¡El Señor reina! Los pueblos tiemblan. ¡El Señor está en su trono entre los querubines! La tierra se conmueve. Grande es el Señor en Sión, y exaltado sobre todos los pueblos. Alabado es tu nombre grande y temible; ¡El Señor es santo! Salmo 99: 1-3
Este salmo presenta fuertes contrastes entre el cielo y la tierra. El Señor reina y en la tierra tiemblan los pueblos. Dios está entronizado en el cielo mientras la tierra tiembla. El Señor es grande en Sion, entre su pueblo, y todos los habitantes de la tierra están sujetos a su gobierno. Nosotros también temblamos en su presencia y alabamos su gran y asombroso Nombre. ¡El Señor es santo!

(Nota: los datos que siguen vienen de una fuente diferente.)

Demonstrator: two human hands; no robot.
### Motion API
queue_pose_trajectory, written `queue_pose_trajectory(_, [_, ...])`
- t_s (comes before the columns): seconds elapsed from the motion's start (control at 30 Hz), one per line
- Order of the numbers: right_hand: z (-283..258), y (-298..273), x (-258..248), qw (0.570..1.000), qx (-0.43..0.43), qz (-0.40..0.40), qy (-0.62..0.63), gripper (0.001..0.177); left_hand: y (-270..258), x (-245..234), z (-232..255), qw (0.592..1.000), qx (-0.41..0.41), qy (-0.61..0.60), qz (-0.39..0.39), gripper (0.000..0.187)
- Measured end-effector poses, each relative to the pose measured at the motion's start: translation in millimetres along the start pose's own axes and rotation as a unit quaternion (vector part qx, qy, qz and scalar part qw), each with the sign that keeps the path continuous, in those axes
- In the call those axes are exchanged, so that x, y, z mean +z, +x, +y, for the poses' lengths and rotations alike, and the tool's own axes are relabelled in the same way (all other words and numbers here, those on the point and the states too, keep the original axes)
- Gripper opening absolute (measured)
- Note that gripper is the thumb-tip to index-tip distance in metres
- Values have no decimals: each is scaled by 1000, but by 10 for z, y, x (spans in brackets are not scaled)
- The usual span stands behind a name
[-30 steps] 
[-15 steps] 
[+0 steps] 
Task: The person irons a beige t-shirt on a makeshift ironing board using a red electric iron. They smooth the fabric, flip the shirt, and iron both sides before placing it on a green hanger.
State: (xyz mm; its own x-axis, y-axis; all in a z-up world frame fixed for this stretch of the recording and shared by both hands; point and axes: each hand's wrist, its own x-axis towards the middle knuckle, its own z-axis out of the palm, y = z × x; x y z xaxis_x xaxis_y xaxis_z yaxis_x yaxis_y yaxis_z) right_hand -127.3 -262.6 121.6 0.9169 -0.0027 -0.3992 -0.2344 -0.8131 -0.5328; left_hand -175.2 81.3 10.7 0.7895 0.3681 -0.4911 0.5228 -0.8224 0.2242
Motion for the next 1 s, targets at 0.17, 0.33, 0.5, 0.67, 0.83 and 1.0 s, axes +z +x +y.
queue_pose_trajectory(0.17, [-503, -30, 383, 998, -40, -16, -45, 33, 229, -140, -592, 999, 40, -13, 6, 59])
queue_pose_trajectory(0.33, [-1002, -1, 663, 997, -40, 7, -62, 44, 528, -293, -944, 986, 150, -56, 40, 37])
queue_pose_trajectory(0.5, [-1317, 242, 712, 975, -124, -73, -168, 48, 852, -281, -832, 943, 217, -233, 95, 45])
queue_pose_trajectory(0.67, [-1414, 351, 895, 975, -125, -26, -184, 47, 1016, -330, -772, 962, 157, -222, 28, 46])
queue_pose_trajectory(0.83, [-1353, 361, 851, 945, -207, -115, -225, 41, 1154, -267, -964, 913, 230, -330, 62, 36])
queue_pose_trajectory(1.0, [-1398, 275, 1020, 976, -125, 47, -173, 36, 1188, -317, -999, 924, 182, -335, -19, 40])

El Señor reina y el pueblo tiembla, como el pueblo de Israel tembló cuando Dios descendió sobre el Sinaí para darnos su Ley. Los israelitas tenían motivos para temblar, como también nosotros, porque eran pecadores en la presencia de Dios. En el templo de Jerusalén, en una representación terrenal de su reino celestial, el Señor está en su trono entre los querubines. En el Lugar Santísimo del templo, dos ángeles de oro tallados, los querubines, estaban de pie con alas que se extendían de pared a pared. Las alas abrigaban el Arca de la Alianza, la señal de la presencia de Dios entre su pueblo. Cada año, el sumo sacerdote entraba en ese lugar santo llevando sangre para expiar los pecados del pueblo. La sangre de esos sacrificios en el templo señalaba el tiempo en que las promesas de Dios se cumplirían en un solo sacrificio por todos los pecados del mundo.

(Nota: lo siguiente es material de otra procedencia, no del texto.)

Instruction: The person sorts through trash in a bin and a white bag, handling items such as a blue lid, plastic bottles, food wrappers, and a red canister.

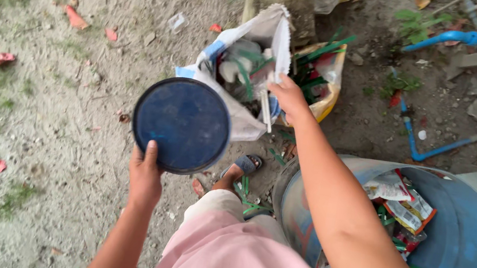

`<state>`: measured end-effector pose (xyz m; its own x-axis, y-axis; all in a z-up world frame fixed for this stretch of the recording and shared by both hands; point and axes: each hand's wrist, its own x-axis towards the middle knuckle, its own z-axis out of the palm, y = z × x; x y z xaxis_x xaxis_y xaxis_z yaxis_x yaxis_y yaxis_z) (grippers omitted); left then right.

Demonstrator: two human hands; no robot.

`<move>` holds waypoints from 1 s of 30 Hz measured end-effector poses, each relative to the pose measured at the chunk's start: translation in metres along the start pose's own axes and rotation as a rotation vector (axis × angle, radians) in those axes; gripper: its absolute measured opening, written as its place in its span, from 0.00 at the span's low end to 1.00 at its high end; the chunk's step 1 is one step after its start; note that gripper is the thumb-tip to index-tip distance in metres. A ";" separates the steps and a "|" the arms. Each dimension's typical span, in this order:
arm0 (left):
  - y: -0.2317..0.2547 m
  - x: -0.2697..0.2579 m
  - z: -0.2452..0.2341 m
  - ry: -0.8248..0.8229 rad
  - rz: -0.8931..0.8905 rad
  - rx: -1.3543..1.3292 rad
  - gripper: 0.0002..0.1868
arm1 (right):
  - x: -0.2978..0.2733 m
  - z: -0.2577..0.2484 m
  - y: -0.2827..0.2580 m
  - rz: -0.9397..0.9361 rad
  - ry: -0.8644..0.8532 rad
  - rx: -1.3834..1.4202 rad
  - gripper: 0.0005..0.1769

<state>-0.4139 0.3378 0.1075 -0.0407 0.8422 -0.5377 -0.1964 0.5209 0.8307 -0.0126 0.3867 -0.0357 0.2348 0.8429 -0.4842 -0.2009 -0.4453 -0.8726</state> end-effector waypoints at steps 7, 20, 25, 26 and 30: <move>-0.010 0.001 0.053 -0.089 0.024 0.328 0.24 | -0.100 0.029 -0.006 0.330 -0.196 0.057 0.31; -0.078 0.188 0.106 0.214 0.813 1.178 0.28 | -0.151 -0.049 -0.010 0.117 0.274 0.371 0.40; -0.088 0.258 0.103 0.173 0.387 0.866 0.40 | -0.096 -0.011 -0.035 0.012 0.313 0.273 0.40; -0.085 0.261 0.107 0.123 0.269 0.823 0.41 | -0.083 0.000 -0.037 -0.043 0.302 0.255 0.40; -0.068 0.250 0.120 0.047 0.245 1.115 0.18 | -0.041 0.031 -0.049 -0.014 0.263 0.240 0.42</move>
<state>-0.2931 0.5294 -0.0662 0.0009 0.9443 -0.3291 0.8000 0.1968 0.5668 -0.0417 0.3829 0.0289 0.4697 0.7276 -0.4999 -0.4061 -0.3247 -0.8542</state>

Y en el momento preciso, Dios dejó su trono celestial. Jesús, Dios Hijo, tomó para sí mismo el cuerpo humano. Vino al mundo para ser levantado, entronizado en una cruz y coronado con espinas. Él es el Cordero de Dios, que vino a dar su vida como sacrificio perfecto por el pecado, entrando “y no por medio de la sangre de machos cabríos ni de becerros, sino por medio de su propia sangre. Entró una sola vez y para siempre en el Lugar Santísimo, y así obtuvo para nosotros la redención eterna” (Hebreos 9:12). Cuando murió el Rey en la cruz, la cortina que separaba el Lugar Santísimo del resto del templo se rasgó en dos. A través de la cortina de su propia carne, Jesús nos proporcionó un camino nuevo y vivo a la presencia de Dios (ver Hebreos 10: 20a).

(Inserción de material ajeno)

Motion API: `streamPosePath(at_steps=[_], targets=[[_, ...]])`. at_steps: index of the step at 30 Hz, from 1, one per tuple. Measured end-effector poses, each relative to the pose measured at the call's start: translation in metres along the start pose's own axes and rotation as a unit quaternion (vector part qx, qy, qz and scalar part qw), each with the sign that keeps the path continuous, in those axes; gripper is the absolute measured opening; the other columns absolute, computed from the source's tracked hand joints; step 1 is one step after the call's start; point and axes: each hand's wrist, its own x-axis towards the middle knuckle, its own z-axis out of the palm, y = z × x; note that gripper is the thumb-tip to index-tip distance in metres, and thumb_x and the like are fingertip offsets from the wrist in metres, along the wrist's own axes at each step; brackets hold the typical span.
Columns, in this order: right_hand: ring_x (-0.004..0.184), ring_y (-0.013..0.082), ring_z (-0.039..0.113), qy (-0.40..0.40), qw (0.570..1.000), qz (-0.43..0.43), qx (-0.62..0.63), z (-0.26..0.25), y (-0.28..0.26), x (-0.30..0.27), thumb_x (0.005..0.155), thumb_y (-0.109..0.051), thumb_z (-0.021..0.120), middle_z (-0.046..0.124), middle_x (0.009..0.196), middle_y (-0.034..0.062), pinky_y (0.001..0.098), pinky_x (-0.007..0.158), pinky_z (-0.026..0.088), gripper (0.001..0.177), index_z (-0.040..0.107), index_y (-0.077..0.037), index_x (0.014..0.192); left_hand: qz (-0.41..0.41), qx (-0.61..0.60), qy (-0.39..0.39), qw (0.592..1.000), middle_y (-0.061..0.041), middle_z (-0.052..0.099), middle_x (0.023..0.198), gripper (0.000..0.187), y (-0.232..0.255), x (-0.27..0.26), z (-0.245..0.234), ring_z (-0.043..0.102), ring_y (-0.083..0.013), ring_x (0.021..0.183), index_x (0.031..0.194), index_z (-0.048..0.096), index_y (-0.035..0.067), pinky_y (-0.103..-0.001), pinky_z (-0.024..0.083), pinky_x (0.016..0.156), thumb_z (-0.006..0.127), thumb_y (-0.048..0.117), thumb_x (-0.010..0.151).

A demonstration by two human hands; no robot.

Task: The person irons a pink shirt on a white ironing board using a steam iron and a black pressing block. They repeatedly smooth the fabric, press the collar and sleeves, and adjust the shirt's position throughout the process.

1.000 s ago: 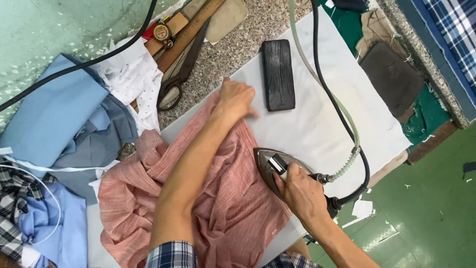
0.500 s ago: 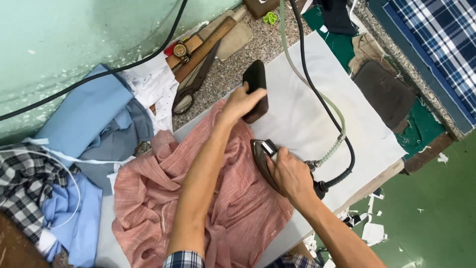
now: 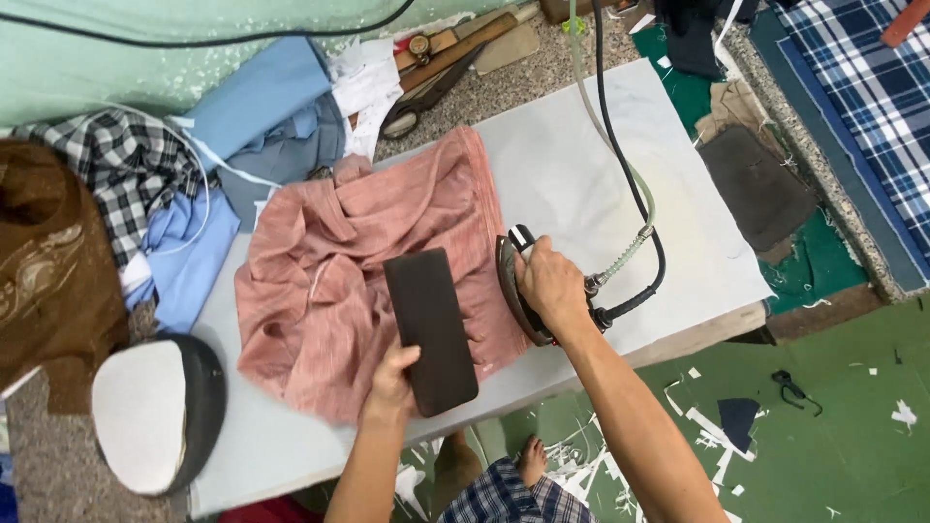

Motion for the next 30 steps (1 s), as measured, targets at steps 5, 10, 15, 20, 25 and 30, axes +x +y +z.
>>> streamPosePath(at_steps=[5,10,15,20,25,30], targets=[[0.083,0.0469,0.075,-0.016,1.0,-0.009,0.007,-0.008,0.013,-0.06,0.104,-0.045,0.044,0.071,0.083,0.0258,0.0557,0.075,0.059,0.039,0.05,-0.006,0.102,-0.067,-0.079,0.052,0.993,-0.027,0.065,0.127,0.064,-0.021,-0.069,0.112,0.068,-0.0393,0.105,0.132,0.058,0.001,-0.052,0.058,0.088,0.058,0.043,0.084],[0.085,0.0467,0.075,-0.031,0.999,0.0,-0.011,-0.001,0.029,-0.088,0.104,-0.047,0.042,0.072,0.084,0.0255,0.0554,0.076,0.059,0.041,0.05,-0.007,0.102,-0.059,-0.123,-0.043,0.99,-0.031,0.056,0.135,0.078,-0.064,-0.081,0.1,0.063,-0.0445,0.11,0.138,0.052,-0.002,-0.056,0.05,0.098,0.047,0.058,0.089],[0.09,0.0495,0.074,-0.056,0.998,0.033,-0.01,-0.008,0.026,-0.101,0.103,-0.052,0.045,0.072,0.088,0.0287,0.0574,0.081,0.058,0.047,0.051,-0.006,0.103,-0.092,-0.089,-0.037,0.991,-0.029,0.063,0.124,0.076,-0.072,-0.082,0.096,0.069,-0.0414,0.109,0.131,0.057,-0.002,-0.051,0.054,0.098,0.042,0.063,0.092],[0.09,0.0491,0.074,-0.058,0.997,0.052,-0.027,-0.019,0.011,-0.087,0.104,-0.053,0.043,0.072,0.088,0.0285,0.0569,0.08,0.058,0.048,0.052,-0.006,0.103,-0.12,-0.146,-0.039,0.981,-0.029,0.064,0.124,0.078,-0.075,-0.075,0.085,0.07,-0.0428,0.106,0.129,0.059,-0.002,-0.052,0.057,0.095,0.046,0.064,0.091],[0.09,0.0499,0.074,-0.042,0.997,0.05,-0.042,-0.01,0.007,-0.058,0.104,-0.056,0.041,0.072,0.087,0.0285,0.0574,0.081,0.058,0.05,0.051,-0.006,0.103,-0.139,-0.145,-0.043,0.979,-0.028,0.064,0.125,0.079,-0.074,-0.056,0.061,0.07,-0.0433,0.105,0.131,0.058,-0.002,-0.054,0.058,0.093,0.046,0.065,0.091],[0.09,0.0515,0.073,-0.026,0.997,0.049,-0.048,-0.011,-0.002,-0.031,0.105,-0.054,0.043,0.071,0.087,0.0299,0.0588,0.081,0.058,0.05,0.05,-0.004,0.104,-0.146,-0.13,-0.044,0.98,-0.026,0.067,0.125,0.073,-0.088,-0.039,0.034,0.071,-0.0408,0.106,0.132,0.06,0.0,-0.053,0.058,0.096,0.048,0.061,0.092]])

El cuerpo de Jesús fue bajado de la cruz y puesto en una tumba. En la primera mañana de Pascua, “de pronto, hubo un gran terremoto, porque un ángel del Señor descendió del cielo, removió la piedra, y se sentó sobre ella” revelando una tumba vacía (Mateo 28: 2). Jesús resucitó de entre los muertos, aplastando los poderes del pecado, la muerte y Satanás. El Señor crucificado y resucitado es exaltado sobre todas las cosas. Está sentado a la diestra de Dios «muy por encima de todo principado, autoridad, poder y señorío» (Efesios 1: 21a). Nuestro Salvador es exaltado en gloria y mediante la fe en nuestro Rey crucificado, tenemos acceso a los atrios del cielo, donde nuestras oraciones son escuchadas por el Señor quien está entronizado entre los querubines. Ahora y por toda la eternidad alabaremos su gran y asombroso Nombre, el Nombre sobre todo nombre, el Nombre que amamos, el Nombre de Jesús. ¡El Señor es santo!
ORACIÓN: Señor Jesús resucitado y exaltado, alabo tu santo Nombre. Amén.
Para reflexionar:
¿Qué ha hecho Dios por nosotros que los sumos sacerdotes de la antigüedad nunca pudieron hacer plenamente?
¿Qué significado tiene que el velo del templo se haya rasgados en dos (véase Mateo 27: 45-54)?